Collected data
☆ ☆ ☆ ☆ ☆ ☆ ☆
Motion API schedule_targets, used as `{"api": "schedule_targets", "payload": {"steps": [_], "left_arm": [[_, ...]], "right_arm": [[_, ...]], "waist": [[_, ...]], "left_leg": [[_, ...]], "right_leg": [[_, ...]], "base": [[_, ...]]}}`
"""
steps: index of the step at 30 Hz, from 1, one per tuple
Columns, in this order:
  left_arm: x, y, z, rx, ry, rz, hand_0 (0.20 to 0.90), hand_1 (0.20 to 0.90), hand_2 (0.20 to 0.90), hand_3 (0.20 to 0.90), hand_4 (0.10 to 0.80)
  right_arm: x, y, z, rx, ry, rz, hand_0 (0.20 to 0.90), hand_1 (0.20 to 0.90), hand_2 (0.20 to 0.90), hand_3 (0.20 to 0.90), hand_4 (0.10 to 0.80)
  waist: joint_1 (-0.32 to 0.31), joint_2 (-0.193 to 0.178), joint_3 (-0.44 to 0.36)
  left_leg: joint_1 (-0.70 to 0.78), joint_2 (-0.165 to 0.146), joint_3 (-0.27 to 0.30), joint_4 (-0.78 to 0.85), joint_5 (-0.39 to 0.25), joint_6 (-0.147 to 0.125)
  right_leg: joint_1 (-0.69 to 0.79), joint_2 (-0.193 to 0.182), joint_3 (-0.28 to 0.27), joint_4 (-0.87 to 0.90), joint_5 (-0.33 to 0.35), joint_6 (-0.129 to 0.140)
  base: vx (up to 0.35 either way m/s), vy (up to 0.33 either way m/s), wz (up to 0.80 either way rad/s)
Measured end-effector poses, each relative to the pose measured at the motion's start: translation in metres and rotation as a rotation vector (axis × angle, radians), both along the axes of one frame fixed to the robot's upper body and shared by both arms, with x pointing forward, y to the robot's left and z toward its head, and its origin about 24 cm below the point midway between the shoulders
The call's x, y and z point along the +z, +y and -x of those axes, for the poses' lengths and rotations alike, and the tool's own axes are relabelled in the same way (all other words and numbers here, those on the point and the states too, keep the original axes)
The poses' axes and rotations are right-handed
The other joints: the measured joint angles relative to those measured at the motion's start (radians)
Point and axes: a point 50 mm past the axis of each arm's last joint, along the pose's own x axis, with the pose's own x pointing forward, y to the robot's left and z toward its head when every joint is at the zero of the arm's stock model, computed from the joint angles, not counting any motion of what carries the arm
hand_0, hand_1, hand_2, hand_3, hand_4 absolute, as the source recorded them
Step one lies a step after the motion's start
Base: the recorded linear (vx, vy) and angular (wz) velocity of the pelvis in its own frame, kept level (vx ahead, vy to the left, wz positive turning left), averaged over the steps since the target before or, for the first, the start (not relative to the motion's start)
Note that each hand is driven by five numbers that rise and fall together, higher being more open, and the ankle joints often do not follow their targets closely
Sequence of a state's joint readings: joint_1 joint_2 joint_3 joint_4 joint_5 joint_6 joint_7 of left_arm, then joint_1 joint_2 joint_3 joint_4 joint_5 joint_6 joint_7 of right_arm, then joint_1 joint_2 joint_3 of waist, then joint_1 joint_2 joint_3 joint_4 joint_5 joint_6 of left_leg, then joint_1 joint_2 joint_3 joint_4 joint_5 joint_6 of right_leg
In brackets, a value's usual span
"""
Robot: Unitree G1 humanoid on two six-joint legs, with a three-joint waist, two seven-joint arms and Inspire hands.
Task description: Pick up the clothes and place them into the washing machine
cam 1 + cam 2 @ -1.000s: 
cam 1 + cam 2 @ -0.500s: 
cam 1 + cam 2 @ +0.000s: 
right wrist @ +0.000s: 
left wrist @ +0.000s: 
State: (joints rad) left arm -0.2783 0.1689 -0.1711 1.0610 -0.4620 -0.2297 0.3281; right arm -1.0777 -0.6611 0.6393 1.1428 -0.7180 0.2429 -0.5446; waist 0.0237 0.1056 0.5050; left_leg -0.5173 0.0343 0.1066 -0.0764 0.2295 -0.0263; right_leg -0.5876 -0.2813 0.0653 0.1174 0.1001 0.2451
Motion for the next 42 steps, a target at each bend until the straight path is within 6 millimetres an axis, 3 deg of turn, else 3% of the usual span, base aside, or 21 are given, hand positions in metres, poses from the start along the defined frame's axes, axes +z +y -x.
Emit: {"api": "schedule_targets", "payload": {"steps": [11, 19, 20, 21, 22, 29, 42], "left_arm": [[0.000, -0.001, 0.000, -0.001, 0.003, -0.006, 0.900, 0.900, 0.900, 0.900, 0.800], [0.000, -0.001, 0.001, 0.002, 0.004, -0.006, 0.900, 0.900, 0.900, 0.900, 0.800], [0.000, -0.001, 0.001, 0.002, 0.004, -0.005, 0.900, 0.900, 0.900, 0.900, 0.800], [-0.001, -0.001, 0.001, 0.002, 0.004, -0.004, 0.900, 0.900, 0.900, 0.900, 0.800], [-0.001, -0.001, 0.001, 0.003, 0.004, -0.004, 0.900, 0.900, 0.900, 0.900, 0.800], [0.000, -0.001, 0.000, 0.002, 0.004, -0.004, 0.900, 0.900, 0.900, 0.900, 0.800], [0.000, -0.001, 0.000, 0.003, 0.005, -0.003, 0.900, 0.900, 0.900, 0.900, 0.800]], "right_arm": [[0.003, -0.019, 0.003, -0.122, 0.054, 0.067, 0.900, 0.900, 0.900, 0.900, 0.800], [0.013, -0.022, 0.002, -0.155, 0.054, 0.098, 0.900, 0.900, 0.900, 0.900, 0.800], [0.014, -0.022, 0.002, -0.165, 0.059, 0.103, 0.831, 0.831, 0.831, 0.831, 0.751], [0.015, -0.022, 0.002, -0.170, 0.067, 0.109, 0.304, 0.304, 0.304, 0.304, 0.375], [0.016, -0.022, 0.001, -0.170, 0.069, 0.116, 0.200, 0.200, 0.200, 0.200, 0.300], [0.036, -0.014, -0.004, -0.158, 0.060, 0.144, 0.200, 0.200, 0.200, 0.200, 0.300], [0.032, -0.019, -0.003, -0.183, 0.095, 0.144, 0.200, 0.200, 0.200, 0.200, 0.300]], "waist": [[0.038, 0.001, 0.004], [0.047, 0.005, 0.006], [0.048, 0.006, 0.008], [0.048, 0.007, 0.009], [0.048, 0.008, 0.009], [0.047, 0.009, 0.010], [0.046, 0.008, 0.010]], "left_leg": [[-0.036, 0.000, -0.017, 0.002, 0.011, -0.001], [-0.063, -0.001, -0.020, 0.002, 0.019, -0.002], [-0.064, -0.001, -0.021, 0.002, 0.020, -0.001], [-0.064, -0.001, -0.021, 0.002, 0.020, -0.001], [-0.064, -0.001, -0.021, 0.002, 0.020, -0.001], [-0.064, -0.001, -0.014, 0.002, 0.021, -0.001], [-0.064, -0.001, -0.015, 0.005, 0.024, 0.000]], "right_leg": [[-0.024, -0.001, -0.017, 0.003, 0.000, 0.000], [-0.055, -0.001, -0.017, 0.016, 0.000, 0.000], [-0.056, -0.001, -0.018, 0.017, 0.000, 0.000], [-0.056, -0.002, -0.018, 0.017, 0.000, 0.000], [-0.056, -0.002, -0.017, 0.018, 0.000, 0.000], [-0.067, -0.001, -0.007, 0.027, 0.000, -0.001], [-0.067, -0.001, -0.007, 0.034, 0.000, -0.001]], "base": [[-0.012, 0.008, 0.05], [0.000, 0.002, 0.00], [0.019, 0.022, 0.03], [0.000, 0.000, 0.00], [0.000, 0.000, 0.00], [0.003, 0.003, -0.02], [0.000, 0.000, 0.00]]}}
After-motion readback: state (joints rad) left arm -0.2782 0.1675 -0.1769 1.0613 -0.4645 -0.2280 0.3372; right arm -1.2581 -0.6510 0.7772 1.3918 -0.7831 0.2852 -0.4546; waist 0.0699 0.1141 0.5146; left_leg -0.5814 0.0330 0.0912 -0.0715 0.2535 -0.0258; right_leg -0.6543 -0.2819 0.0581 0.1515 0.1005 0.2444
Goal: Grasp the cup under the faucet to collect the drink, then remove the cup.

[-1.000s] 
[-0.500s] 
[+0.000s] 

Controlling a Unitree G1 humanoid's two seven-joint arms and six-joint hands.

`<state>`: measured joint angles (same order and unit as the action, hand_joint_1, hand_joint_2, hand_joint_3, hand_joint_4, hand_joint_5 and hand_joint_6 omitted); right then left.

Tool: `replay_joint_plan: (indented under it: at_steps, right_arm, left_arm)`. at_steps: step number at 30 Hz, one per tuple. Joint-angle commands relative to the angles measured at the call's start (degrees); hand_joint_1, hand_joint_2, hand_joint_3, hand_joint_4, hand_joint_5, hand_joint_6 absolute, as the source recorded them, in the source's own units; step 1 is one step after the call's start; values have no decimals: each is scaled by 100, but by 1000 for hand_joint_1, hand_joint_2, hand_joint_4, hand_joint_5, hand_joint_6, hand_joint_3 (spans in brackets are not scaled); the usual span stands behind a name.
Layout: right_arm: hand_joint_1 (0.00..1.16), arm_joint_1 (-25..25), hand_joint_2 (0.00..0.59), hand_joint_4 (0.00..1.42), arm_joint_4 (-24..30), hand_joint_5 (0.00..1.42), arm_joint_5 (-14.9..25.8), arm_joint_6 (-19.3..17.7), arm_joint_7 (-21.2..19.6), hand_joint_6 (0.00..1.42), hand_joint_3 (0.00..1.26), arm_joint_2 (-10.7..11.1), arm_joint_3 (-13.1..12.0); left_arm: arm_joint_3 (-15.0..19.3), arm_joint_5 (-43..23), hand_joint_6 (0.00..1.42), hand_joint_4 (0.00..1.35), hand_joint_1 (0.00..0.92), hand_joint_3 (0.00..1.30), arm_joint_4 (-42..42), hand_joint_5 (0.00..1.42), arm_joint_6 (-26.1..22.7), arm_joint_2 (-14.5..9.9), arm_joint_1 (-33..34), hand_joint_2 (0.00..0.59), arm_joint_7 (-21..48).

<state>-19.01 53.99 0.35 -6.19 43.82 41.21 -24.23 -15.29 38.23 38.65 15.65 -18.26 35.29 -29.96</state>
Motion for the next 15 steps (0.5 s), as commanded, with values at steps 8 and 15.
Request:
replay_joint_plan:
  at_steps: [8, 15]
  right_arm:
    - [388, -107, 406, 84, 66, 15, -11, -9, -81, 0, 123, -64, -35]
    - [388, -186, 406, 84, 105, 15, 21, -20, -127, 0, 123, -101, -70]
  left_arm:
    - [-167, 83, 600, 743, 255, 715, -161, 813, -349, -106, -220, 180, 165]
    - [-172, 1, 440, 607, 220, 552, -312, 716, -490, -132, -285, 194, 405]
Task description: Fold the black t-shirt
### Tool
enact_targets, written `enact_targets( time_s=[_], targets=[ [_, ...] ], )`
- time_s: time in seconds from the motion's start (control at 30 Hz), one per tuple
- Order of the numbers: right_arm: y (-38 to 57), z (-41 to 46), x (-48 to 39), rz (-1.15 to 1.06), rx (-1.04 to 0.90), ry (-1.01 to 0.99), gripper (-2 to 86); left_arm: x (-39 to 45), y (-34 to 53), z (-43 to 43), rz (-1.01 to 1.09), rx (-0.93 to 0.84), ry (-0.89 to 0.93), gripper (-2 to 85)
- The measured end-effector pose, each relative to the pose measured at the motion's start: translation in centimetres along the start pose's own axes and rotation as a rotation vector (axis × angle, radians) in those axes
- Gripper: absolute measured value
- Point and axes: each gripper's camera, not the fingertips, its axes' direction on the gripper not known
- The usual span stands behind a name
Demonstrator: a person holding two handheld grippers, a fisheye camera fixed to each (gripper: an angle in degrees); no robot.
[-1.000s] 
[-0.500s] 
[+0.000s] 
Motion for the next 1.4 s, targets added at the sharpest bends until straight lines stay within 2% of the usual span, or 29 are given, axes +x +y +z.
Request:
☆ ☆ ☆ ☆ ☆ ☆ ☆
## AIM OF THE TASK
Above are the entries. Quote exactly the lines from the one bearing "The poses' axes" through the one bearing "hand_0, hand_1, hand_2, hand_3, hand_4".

## EXERCISE OUTPUT
The poses' axes and rotations are right-handed
The other joints: the measured joint angles relative to those measured at the motion's start (radians)
Point and axes: a point 50 mm past the axis of each arm's last joint, along the pose's own x axis, with the pose's own x pointing forward, y to the robot's left and z toward its head when every joint is at the zero of the arm's stock model, computed from the joint angles, not counting any motion of what carries the arm
hand_0, hand_1, hand_2, hand_3, hand_4 absolute, as the source recorded them

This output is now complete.